Despite the growing interest in the development of surveillance technologies to counter the threat of terrorism, there is a lack of knowledge about the social effects of such systems, or the kind of society that will emerge as they become ubiquitous. The assumption that technological developments will lead to either positive social impacts (e.g. reduced threat of terrorism or crime) or negative social impacts (e.g. ‘big brother’ society) are overly deterministic and ignore socio-technical perspectives which suggest society is a result of interactions between humans, institutions and technologies. Studies of surveillance need to go beyond the technocentric and security focus, so that surveillance systems are not seen just as ‘tools’ that produce simple outcomes, but as constructs that embody social relations and which have profound implications for individuals and the nature of modern society. We need a deep understanding of individual and societal experiences of surveillance, and of different surveillance perspectives, as we develop institutions embedded in the cultural norms of surveillance.
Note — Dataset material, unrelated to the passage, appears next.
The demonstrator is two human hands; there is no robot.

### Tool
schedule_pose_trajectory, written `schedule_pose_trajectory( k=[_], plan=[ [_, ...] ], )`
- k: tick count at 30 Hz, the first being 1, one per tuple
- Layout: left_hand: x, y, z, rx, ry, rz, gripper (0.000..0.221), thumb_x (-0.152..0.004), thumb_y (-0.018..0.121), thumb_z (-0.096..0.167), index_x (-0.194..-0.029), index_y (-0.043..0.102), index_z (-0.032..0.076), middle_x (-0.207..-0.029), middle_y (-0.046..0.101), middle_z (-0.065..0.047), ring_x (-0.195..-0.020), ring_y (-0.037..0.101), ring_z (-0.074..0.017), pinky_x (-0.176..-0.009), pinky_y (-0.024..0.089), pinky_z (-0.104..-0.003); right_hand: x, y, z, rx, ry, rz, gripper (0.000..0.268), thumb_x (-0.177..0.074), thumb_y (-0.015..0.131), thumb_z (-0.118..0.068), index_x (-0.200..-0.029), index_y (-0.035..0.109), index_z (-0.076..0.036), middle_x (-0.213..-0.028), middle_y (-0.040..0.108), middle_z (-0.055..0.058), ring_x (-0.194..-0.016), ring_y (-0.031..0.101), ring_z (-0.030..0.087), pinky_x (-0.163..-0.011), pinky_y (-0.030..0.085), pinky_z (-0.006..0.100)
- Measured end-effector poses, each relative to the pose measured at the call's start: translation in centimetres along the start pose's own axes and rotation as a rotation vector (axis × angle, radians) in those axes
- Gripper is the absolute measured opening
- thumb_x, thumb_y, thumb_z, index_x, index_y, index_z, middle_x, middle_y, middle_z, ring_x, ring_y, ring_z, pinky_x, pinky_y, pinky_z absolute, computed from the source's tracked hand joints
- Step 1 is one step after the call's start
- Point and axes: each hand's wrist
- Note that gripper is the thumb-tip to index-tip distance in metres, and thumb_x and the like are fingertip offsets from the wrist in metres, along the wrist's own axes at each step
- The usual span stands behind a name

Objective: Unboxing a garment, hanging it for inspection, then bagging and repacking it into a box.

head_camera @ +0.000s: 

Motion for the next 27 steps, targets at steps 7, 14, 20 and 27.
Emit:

In the new age of widespread technologically mediated surveillance, being surveyed and undertaking surveillance is a normal part of everyday life and understanding the inherently intertwined relations between surveillance technologies and social institutions is an important scientific concern and crucial to our comprehension of today’s society. This Action will address this by increasing awareness and knowledge about surveillance in society. By bringing together surveillance researchers it will consolidate existing knowledge, generate new insights and develop more comprehensive understandings about the contemporary significance of surveillance. The Action will capture the extent of surveillance in society, contemporary surveillance practices, and the reasons for undertaking surveillance. It will gauge citizens’ awareness of, and attitudes towards, modern surveillance practices, assess the implications and consequences of ubiquitous surveillance, and explore the institutional, policy and social settings in which modern surveillance practices are embedded. It will also identify the emergence of different surveillance trajectories, practices and approaches in different COST countries. By doing so, the Action will generate significant new knowledge for the academic community, society more generally, and for governments and public agencies responsible for developing surveillance related policies, legislation and services. Crucially, the Action will provide the impetus to bring together surveillance researchers and national projects and will benefit from the synergies of collaborative activity.